__Prompt__:
Scan the material that follows for lines with "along". Answer with how many there are, nothing else.

__Raw data__:
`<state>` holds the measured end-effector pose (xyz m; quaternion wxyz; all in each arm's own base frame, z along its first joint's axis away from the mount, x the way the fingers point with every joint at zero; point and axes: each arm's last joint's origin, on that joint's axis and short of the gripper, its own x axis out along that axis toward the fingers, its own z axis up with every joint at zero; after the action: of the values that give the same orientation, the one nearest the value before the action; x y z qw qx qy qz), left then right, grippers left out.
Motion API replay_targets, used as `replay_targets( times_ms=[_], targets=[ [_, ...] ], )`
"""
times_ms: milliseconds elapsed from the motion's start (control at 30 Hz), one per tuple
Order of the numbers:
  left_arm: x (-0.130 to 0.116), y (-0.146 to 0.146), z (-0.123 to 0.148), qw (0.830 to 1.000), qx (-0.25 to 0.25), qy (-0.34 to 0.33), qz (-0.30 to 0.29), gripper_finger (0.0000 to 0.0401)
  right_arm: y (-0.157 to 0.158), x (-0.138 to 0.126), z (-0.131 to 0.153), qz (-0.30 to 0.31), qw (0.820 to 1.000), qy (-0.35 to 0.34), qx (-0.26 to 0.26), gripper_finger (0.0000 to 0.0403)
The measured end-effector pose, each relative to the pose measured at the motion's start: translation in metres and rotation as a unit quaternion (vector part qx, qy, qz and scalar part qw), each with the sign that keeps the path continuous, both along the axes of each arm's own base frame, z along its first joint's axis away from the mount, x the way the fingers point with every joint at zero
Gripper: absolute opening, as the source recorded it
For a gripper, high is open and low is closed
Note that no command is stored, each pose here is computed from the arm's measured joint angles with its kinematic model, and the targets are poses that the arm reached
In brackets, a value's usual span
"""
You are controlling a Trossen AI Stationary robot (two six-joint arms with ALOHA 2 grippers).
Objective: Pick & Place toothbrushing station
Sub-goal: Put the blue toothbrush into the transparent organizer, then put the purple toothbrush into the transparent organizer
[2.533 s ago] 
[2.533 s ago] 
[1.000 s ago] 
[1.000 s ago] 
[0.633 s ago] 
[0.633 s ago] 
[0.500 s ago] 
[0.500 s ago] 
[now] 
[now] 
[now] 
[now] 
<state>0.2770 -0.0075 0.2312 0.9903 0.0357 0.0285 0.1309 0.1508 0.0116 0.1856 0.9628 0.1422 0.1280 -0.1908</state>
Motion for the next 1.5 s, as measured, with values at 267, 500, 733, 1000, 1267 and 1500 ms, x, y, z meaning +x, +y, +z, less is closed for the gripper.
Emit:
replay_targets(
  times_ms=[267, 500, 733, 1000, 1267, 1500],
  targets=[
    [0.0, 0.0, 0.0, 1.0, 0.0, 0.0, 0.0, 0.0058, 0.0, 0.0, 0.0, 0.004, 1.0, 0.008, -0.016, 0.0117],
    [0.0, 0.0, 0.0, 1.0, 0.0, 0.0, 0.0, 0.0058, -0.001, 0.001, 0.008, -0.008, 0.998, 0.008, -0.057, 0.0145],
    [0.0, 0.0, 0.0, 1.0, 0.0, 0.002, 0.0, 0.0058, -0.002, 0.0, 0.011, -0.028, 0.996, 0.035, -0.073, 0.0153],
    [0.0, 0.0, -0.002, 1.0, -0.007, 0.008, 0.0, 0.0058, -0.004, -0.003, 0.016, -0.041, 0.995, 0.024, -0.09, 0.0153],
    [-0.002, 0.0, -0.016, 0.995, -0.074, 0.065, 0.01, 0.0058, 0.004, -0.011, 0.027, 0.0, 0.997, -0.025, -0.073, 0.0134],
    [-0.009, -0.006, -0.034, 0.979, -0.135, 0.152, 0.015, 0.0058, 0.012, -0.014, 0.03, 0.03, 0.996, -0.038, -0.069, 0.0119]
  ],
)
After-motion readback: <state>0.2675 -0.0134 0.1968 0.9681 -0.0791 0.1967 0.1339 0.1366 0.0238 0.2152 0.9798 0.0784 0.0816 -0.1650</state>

__Written answer__:
2